Sisi
ORF

Sisi in Schwarz statt in Zuckerlrosa

In der sechsteiligen TV-Serie „Sisi“ gibt Dominique Devenport die angehende Kaiserin als temperamentvollen Teenager mit Sex-Appeal. Befreit von Kitsch und dem gehauchten „Franzl!“ wird daraus eine royale Lovestory mit modernem Touch.

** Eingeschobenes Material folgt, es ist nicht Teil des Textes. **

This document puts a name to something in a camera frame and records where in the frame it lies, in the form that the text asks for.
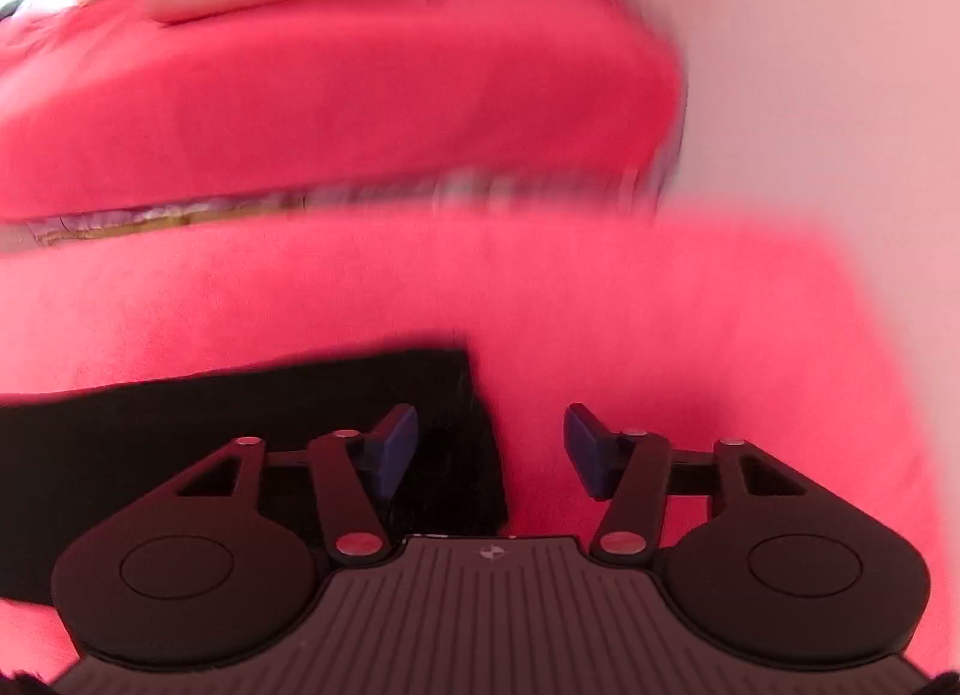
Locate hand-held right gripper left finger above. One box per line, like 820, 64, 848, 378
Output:
161, 404, 418, 561

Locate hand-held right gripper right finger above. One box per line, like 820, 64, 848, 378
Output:
564, 404, 811, 565

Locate black pants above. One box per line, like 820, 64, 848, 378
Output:
0, 344, 512, 604

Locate pink fleece blanket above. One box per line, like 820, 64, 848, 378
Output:
0, 196, 938, 682

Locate patterned mattress edge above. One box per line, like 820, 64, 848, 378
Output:
0, 166, 676, 250

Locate red covered furniture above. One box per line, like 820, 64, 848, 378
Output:
0, 0, 687, 223

Possenhofen 1853. Die 15-jährige Elisabeth Amalie Eugenie von Wittelsbach, Herzogin in Bayern, räkelt sich im Bett und masturbiert gerade genüsslich, als ihre Schwester Helene hereinplatzt. Doch statt vor Scham zu erröten, findet Helene das interessant und neckt Elisabeth deswegen. Dass sich das so zugetragen hat und die jungen Damen das pikante Thema dann auch noch am Rande des Familienessens leise besprochen haben (samt verschlingendem Blick auf den jungen Grafen, der Elisabeths Fantasie beflügelt hat), darf bezweifelt werden. Aber die neue „Sisi“-Serie ist auch keine historische Dokumentation, sondern eine Dramatisierung, in der sich die Autoren mit viel dichterischer Freiheit austoben, während sie sich am Gerüst der historischen Ereignisse entlang hanteln.

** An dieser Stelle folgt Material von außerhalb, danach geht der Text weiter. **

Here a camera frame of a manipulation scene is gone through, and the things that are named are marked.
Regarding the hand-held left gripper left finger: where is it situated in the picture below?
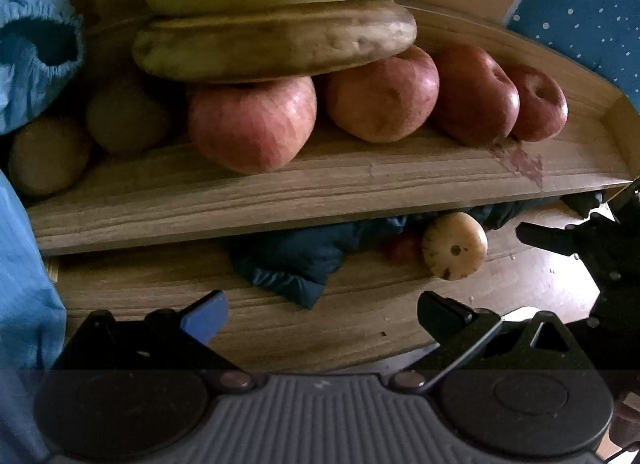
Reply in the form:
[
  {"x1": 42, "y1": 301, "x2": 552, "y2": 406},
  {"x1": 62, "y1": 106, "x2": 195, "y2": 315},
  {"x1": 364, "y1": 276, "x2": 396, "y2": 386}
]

Schon sieht man die künftige Kaiserin stehend auf einem Pferd voltigieren. Da ist sie also, die sportliche Sisi, wie sie das ihr zugeschriebene Klischee sogar noch übertrifft. Es ist ein anderes Bild als früher, ebenfalls überzeichnet: Das ist nicht mehr das süße Mädel, als das Romy Schneider sie einst verkörpert hat, deren zart gehauchtes „Franzl!“ 66 Jahre später Eingang in einen Werbespot gefunden hat.

Teenager mit Sex-Appeal

In der sechsteiligen Serie, die ab 28.12. jeweils in Doppelfolgen auf ORF1 zu sehen ist, wirkt Sisi emanzipierter, draufgängerischer, stärker. Dominique Devenport gibt die angehende Kaiserin als selbstbestimmten, temperamentvollen Teenager mit Sex-Appeal und wirkt dabei viel abgeklärter als die ätherische, damals selber erst 17-jährige Romy Schneider.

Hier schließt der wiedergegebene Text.